No primeiro capítulo, cujo título é “Chamar Agustina” (11-21), Isabel Rio Novo refere as dificuldades próprias da construção de uma biografia e, acrescento eu, essas dificuldades são muito maiores quando o seu objecto é uma escritora da envergadura de Agustina Bessa-Luís. Aliás, a própria autora chama a atenção para o facto de Agustina nunca ter sido “uma escritora popular” (11). Autora de uma “vasta obra e avessa a catalogações, [em que] todos reconheciam o extraordinário domínio da língua, o fulgor do pensamento, ousado no seu tom sentencioso, o conhecimento profundo das paixões e dos comportamentos humanos, o estilo inconfundível” (11), “nunca foi uma pessoa ou uma escritora consensual”. Por não ser alguém que facilmente se encaixa, “duma forma simplista”, como a própria Agustina sublinhou (13), nos termos políticos dicotómicos de “esquerda-direta”, muito deve ter contribuído para dificultar a aceitação da escritora e para uma certa conspiração de silêncio que a perseguiu, como é de praxe com os nossos autores que não são catalogáveis com facilidade naquele esquema. Devo reconhecer, porém, que quando da morte da escritora, a 3 de Julho do ano passado, o pesar pela sua morte e os elogios à sua pessoa e obra foram bem audíveis em toda a comunicação social: jornais, rádios e televisões, 
O Poço e a Estrada. Biografia de Agustina Bessa-Luís, dá um contribuo inestimável para o conhecimento da obra de Agustina Bessa-Luís e incentiva à sua leitura. Sendo admiradora da escritora, Isabel Rio Novo consegue manter uma distância que dá solidez à biografia admiravelmente escrita que apresenta. Do ponto de vista literário, o seu texto é de grande qualidade e o modo como vai desenvolvendo a vida e obra de Agustina prende o leitor como se fosse um excelente romance.

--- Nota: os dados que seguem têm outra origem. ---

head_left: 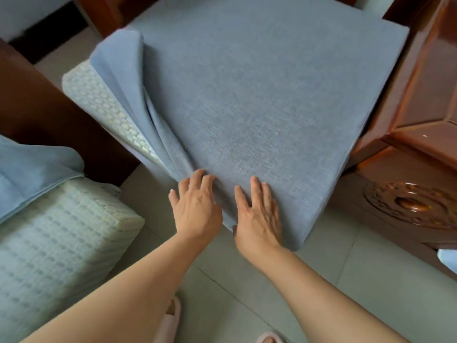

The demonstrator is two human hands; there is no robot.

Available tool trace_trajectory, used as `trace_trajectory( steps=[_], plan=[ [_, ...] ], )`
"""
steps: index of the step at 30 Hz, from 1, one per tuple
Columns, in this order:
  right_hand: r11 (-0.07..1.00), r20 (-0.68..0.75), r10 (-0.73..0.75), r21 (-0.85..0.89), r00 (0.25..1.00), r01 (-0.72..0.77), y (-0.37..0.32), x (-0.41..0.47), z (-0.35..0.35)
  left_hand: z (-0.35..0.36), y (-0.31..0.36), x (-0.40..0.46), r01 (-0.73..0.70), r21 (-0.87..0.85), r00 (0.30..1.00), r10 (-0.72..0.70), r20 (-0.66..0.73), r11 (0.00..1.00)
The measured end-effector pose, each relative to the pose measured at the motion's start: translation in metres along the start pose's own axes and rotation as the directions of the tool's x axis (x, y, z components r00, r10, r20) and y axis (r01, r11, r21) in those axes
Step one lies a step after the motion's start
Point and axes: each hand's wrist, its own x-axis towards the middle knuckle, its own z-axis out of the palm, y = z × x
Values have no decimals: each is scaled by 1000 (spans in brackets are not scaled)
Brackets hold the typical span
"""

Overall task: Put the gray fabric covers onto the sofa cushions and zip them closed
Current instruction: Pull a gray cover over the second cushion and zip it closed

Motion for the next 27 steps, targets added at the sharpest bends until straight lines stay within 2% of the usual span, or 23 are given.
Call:
trace_trajectory(
  steps=[2, 5, 8, 10, 12, 16, 19, 23, 25, 27],
  plan=[
    [1000, 11, -13, -20, 1000, 14, -17, 12, 1, -12, -16, 18, 67, -79, 997, -70, -35, 995],
    [999, 11, -28, -47, 1000, 28, -42, 30, 1, -28, -38, 44, 69, -245, 984, -106, -143, 967],
    [998, -27, -4, -69, 1000, 2, -70, 54, 5, -45, -56, 71, 146, -462, 958, -242, -155, 875],
    [996, -97, 32, -80, 995, -40, -93, 69, 14, -52, -70, 87, 267, -501, 936, -345, -68, 823],
    [991, -187, 111, -51, 976, -123, -117, 82, 18, -55, -86, 103, 355, -516, 921, -385, 53, 780],
    [970, -139, 227, -51, 964, -236, -143, 105, 22, -57, -108, 129, 515, -540, 855, -445, 267, 666],
    [959, -149, 271, -48, 951, -281, -149, 110, 22, -56, -112, 140, 570, -612, 810, -500, 306, 548],
    [951, -142, 298, -47, 944, -307, -154, 112, 23, -56, -104, 143, 654, -660, 713, -592, 376, 368],
    [951, -151, 296, -45, 943, -306, -155, 114, 23, -57, -102, 145, 667, -670, 700, -582, 414, 325],
    [951, -155, 298, -38, 942, -308, -157, 116, 24, -58, -103, 147, 664, -672, 717, -533, 449, 327]
  ],
)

Poderia dizer muito mais sobre esta excelente biografia de Agustina Bessa-Luís, quer sobre a escritora quer sobre as virtudes da obra que apresento. Aliás, enquanto vou lendo o livro, deparo-me com muitíssimos elementos que valeria a pena relevar, mas isso daria uma crónica demasiado longa para um jornal. Não sei, contudo, se no futuro não voltarei noutra crónica a este livro.
Como é evidente, tenho uma impressão muito positiva sobre este livro, embora reconheça que merece alguns reparos. Fico-me apenas por um que, embora pequeno, tem alguma importância. Isabel Rio Novo deu ao seu livro o título: O Poço e a Estrada. Biografia de Agustina Bessa-Luís. Eu preferiria que o subtítulo fosse: Uma Biografia de Agustina Bessa-Luís, com que titulei esta crónica. Assim, de modo explícito, a autora afirmava que esta é uma biografia possível entre outras. Talvez assim ficaria mais prevenida relativamente a alguns reparos que lhe fizeram quando o livro saiu.